Mammy Yokum's attire

I’ve had Li’l Abner strips popping up in my Facebook feed this week.

Most of the characters in the strip wear stereotypical hillbilly clothes. But for some reason, Mammy Yokum seems to follow her own strange fashion muse.

Did I miss the stereotype that said that elderly hillbilly women wear mini-skirts and go-go boots? Because I never saw Loweezy Smith wearing that.

I can see Al Capp deciding to poke fun at a youthful fashion trend by having an old woman like Mammy embrace it. But Mammy appears to have been wearing mini-skirts and go-go boots before they became a fashion craze in the late sixties.

It wasn’t always this way. In her earliest appearances, Mammy wore a longer raggedy dress.

And as long as I’ve started a thread on this ridiculous topic, what was the deal with Mammy’s hat? It appears to be square and have points coming out of it. I have never seen any kind of hat that even slightly resembles this.

Prairie bonnet

Are there square bonnets?

I’m honestly wondering if that thing on her head is supposed to be a box. Which again might fit as a parody of sixties fashions when pillbox hats were a trend. Capp might have had Mammy wearing a literal box as a hat.

Checking a Li’l Abner book I have next to me, most Dogpatch women (not just the attractive ones) have shortish skirts or dresses, usually with a raggedy hem. Presumably this is meant to indicate that they are so poor they can’t afford new clothes (and also for cheesecake purposes, of course). Why Mammy’s hem became un-raggedy over time, I’m not sure.
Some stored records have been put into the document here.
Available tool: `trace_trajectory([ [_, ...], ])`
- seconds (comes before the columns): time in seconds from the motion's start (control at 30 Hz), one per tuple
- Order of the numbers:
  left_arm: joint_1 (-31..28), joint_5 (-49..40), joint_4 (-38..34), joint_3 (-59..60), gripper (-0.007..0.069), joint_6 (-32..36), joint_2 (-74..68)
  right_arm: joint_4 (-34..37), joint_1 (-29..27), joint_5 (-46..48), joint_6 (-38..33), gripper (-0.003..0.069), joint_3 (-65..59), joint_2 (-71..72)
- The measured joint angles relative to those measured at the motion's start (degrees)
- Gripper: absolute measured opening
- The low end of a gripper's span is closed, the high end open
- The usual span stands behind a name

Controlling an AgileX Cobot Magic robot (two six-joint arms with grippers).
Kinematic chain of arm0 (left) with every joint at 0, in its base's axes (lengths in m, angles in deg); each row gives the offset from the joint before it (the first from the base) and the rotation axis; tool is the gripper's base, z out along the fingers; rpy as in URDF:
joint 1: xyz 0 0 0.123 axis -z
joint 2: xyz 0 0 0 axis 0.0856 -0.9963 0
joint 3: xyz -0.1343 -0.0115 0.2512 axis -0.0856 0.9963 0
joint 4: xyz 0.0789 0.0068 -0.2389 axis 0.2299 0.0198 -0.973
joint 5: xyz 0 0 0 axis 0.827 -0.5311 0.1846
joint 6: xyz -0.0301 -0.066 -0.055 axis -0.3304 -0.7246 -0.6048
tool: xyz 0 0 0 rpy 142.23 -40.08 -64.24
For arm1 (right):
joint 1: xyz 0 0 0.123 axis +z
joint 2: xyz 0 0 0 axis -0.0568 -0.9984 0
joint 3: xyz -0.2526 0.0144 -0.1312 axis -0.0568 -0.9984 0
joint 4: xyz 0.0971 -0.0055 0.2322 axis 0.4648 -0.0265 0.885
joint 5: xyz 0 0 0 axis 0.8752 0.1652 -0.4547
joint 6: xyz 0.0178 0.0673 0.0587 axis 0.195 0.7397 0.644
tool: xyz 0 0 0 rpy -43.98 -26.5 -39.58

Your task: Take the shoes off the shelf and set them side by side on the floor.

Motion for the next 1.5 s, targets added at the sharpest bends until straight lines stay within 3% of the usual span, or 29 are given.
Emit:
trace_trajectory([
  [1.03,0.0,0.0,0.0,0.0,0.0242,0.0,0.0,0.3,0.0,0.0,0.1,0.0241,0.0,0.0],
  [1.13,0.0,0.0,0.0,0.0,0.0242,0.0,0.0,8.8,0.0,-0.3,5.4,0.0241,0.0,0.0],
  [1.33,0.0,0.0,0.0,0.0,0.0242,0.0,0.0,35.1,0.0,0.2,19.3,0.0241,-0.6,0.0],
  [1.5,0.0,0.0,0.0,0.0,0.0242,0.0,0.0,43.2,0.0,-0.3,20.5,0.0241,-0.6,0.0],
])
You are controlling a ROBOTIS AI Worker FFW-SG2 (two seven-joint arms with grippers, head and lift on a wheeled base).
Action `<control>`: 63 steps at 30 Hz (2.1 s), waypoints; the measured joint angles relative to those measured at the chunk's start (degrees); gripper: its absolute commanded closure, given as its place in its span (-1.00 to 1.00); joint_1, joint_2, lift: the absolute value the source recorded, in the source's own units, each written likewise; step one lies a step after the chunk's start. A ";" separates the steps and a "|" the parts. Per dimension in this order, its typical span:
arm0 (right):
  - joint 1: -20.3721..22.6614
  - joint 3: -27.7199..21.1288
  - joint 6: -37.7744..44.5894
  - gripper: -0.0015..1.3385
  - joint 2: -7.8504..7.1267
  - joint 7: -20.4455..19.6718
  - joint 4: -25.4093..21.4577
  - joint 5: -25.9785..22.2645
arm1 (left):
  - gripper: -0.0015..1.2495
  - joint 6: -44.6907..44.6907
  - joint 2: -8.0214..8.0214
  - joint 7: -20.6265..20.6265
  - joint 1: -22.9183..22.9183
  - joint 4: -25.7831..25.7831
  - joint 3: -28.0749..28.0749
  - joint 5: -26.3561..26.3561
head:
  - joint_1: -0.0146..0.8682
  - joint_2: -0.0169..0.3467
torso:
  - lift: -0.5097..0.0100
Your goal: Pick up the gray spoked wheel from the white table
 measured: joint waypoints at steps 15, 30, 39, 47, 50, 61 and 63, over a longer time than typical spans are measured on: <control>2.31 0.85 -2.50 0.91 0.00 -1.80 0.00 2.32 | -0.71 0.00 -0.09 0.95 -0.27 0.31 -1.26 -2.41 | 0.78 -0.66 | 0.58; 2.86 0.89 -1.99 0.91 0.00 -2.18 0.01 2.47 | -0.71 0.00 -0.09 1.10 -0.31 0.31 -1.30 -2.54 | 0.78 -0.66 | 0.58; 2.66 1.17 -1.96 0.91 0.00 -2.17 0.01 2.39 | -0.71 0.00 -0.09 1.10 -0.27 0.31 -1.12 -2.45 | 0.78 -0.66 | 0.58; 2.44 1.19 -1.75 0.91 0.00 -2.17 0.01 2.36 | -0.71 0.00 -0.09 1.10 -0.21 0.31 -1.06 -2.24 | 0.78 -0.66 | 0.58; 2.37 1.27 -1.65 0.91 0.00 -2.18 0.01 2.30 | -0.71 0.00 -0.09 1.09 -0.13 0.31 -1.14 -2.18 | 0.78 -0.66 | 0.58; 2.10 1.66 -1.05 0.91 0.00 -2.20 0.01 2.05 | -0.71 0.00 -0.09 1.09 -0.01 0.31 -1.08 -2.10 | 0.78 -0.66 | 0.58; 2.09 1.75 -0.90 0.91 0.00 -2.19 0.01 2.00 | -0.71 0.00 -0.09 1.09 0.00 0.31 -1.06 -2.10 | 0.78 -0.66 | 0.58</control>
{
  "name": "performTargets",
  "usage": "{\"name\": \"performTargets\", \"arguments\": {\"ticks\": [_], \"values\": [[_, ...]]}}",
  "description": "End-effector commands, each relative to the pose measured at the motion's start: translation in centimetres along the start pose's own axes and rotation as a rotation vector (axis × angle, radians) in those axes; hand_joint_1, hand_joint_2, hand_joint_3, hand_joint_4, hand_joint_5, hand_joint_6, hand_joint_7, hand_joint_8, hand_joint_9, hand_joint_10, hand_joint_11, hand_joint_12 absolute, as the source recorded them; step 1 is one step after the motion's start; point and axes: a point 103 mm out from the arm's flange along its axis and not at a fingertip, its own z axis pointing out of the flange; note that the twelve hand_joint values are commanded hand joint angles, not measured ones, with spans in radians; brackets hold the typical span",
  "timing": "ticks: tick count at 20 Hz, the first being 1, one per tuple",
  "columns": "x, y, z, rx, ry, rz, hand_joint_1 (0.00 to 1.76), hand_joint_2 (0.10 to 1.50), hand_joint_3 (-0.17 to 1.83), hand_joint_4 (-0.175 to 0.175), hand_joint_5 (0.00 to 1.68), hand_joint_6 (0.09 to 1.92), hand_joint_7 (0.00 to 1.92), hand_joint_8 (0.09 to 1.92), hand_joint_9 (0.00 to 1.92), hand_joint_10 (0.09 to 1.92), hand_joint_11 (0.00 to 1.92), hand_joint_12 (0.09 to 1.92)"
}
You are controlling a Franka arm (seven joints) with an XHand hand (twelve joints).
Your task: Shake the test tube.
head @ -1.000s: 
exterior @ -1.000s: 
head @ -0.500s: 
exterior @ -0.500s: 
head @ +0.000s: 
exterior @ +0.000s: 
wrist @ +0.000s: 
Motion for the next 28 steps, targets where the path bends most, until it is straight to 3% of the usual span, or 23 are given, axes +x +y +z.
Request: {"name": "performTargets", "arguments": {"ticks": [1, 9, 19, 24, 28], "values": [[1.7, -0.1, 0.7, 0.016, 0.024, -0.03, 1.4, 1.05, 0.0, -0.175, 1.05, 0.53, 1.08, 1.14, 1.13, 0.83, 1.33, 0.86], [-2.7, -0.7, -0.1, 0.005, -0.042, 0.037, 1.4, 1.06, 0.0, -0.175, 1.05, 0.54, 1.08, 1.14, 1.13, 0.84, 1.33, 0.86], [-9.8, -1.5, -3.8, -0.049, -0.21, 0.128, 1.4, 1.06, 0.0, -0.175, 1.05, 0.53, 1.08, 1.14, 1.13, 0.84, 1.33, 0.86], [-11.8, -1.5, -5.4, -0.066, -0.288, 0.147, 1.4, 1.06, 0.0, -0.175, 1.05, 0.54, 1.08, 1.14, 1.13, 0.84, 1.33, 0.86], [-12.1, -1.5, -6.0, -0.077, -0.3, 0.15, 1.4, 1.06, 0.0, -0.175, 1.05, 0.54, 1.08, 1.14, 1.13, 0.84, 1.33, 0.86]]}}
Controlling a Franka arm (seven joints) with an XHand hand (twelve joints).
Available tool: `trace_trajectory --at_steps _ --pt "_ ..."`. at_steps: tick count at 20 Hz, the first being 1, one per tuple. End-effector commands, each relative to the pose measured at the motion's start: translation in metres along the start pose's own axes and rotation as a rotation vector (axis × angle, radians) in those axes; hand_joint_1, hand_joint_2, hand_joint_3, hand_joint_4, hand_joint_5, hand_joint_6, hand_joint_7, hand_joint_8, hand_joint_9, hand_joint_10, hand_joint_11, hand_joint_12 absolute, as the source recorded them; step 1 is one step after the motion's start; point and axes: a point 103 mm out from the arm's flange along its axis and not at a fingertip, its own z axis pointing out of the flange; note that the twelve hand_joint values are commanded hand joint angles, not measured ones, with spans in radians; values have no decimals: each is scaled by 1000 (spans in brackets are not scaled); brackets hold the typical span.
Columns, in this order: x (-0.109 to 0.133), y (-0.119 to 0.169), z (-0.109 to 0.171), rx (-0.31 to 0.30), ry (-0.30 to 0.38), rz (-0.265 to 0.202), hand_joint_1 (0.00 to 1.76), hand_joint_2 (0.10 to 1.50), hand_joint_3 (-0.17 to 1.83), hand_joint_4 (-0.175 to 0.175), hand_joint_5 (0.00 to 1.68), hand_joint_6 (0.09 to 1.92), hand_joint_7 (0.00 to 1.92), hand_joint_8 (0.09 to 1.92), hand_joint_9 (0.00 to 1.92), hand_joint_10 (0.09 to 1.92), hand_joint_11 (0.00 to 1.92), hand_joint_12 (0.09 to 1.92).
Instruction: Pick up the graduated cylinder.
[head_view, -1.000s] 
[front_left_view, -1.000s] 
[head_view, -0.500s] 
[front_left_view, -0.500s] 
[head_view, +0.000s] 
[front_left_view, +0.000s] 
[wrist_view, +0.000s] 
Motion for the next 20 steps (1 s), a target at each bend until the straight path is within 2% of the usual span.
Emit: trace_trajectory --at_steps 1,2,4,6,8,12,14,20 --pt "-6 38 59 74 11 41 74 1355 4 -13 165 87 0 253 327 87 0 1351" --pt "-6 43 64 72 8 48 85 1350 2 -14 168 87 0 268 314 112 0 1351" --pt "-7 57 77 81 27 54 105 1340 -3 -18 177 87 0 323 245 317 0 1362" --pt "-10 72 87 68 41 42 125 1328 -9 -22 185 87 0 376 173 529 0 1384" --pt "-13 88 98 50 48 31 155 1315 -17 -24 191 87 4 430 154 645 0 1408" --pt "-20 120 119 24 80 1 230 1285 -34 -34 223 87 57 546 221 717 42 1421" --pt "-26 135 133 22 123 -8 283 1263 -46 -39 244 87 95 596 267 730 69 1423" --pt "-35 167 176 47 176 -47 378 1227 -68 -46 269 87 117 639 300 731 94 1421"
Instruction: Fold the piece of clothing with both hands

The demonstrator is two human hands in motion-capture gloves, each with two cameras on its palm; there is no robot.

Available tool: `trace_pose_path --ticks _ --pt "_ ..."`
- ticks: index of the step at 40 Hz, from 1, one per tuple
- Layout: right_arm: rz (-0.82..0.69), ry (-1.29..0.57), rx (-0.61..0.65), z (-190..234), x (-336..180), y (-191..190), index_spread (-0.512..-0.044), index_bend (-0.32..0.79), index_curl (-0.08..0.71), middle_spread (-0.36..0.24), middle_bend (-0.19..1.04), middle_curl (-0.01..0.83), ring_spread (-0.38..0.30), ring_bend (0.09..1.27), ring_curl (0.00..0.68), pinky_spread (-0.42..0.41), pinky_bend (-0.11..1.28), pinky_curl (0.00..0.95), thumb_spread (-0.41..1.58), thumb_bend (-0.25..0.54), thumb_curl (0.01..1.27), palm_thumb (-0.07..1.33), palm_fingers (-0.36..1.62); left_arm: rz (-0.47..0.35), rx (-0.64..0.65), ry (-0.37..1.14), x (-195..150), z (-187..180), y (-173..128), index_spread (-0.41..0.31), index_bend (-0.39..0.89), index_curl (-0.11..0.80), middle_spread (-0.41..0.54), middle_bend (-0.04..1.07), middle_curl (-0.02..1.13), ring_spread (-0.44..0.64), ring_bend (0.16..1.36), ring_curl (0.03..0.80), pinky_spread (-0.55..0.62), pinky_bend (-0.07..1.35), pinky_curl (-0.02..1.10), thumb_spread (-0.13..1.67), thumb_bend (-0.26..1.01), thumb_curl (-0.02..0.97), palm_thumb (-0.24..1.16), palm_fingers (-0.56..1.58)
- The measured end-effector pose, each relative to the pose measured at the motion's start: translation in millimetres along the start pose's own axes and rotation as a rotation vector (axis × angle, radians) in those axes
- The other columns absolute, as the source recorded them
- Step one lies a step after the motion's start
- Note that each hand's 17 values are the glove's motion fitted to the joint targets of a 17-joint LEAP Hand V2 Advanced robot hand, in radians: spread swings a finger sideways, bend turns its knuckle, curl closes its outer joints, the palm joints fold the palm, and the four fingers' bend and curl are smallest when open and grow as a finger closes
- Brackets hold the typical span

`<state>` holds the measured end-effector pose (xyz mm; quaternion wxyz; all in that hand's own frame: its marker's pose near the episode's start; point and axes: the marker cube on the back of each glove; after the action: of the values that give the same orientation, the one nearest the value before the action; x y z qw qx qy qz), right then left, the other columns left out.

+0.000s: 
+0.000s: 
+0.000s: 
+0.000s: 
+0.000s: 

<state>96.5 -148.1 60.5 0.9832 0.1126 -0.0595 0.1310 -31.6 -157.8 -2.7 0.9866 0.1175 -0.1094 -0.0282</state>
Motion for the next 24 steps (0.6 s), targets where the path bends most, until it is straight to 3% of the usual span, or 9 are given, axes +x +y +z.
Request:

Her boots are usually more like work boots, however.

They look like rubber overboots.

The pointy bits on other Capp characters seem to be his way of drawing tatters. I’d interpret Mammy’s had as being a bonnet with tatters.

I have always thought that. I assumed that she wanted protection while she worked in the fields or foraged in the woods or whatver. If she is wearing rubber boots to protect her legs, it would make sense to have a short hem that will not get wet or caught on thorns.

I couldn’t think of it before: Muck boots.

Brogans.

I’m really surprised they wear shoes at all.